Study Supports Using the Toilet Training Method that Works for You
For a lot of parents, toilet training is an early focus of worry about inflicting psychological harm on a child. Everyone, it seems, has an opinion about how to accomplish human housebreaking, and all the things that can go wrong if you don’t do it their way. But relief is in sight: A recent study published in Clinical Pediatrics concludes that a kid’s urinary accidents are unrelated to the method his or her parents use for toilet training.
But they do recommend starting toilet training sooner rather than later.

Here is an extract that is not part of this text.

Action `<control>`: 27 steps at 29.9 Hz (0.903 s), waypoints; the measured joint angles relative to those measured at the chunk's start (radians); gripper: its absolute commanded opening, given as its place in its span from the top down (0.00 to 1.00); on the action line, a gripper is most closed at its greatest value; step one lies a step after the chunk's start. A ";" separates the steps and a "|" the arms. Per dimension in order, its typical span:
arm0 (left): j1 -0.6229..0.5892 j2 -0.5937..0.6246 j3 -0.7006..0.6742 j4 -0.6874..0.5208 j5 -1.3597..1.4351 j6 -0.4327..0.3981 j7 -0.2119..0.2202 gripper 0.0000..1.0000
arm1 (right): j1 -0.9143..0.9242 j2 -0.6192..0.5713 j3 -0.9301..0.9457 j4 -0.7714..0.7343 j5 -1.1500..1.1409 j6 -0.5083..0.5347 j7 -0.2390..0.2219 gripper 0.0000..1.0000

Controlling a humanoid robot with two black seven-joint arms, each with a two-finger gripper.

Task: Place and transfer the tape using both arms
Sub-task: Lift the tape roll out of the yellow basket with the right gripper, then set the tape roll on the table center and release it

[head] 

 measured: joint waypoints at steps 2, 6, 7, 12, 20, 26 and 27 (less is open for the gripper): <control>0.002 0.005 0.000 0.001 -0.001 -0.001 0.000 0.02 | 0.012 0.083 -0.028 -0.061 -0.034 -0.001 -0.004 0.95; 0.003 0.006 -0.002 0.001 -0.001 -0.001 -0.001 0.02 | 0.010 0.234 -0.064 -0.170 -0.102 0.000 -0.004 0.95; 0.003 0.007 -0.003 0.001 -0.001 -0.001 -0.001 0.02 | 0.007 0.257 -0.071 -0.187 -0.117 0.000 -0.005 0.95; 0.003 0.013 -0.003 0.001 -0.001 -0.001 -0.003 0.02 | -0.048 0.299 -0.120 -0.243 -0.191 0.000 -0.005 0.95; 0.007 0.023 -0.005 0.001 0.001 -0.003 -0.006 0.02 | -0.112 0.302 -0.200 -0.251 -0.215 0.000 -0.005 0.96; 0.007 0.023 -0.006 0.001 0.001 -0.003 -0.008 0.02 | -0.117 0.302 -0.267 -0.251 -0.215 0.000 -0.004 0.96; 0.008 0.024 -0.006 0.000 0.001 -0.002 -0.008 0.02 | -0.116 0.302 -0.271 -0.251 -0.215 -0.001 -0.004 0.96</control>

“Our study,” the authors wrote, “showed that the method used for toilet training had no association with the development of dysfunctional voiding symptoms. This information may be helpful for parents of children with dysfunctional voiding who feel guilty for using the wrong training method. Further research should be conducted to [refine] the toilet training methods in order to find any significant difference, but as of now, parent-oriented and child-oriented toilet training should be considered equally effective.”
The researchers also concluded that earlier toilet training, between the ages of 24 and 32 months, is more important for reducing the risk of urinary concerns that whatever method parents use.
According to the study, children undergo toilet training at a later age now than in the past. In 1980, the average age was 25 to 27 months; in 2003, it was 36.8 months. Some studies have indicated that the later age has a negative impact, that late toilet training might be more difficult for parents because the child is more likely to resist their efforts to train. That can cause problems, such as constipation, daytime accidents (a “voiding dysfunction”) and infection.
One recent study showed that children with symptoms of voiding dysfunction (which also includes the frequent or urgent need to urinate) were toilet trained later than children who didn’t have these problems. But the delay can have a benefit—it produced the toilet training approach that follows a child’s readiness to participate rather than forced learning.
The study defines two broad categories of toilet training—parent-oriented and child-oriented. The former was more common before 1960; it supports early toilet training with firm parental direction, often using rewards to support the desired result and punishments or withdrawal of positive reinforcement to negatively reinforce accidents. The child-oriented approach is when a kid shows interest and willingness to learn to use the toilet, generally around 18 months of age or later. It praises success and avoids punishment. Both methods have myriad modifications, though, that might include rewards or the withdrawal of rewards to encourage kids to get with it.
The new study followed 215 children ages 4 to 12. Both genders were represented. Parental reports and medical examinations were included. The study compared the methods of training in two groups. The control group of 147 subjects had no urinary problems after training was completed. The other group of 58 subjects showed voiding dysfunction.
No association was found between the method used and urinary symptoms that may have followed training.
“Our study reveals that the decades of debate about the preferred method of training was not based on scientific evidence, but rather expert opinion,” said the lead researcher. “The evidence presented in our research should help ease parents’ concerns that if their child has urinary difficulties, it might be the result of incorrect training or the training method chosen. It isn’t.”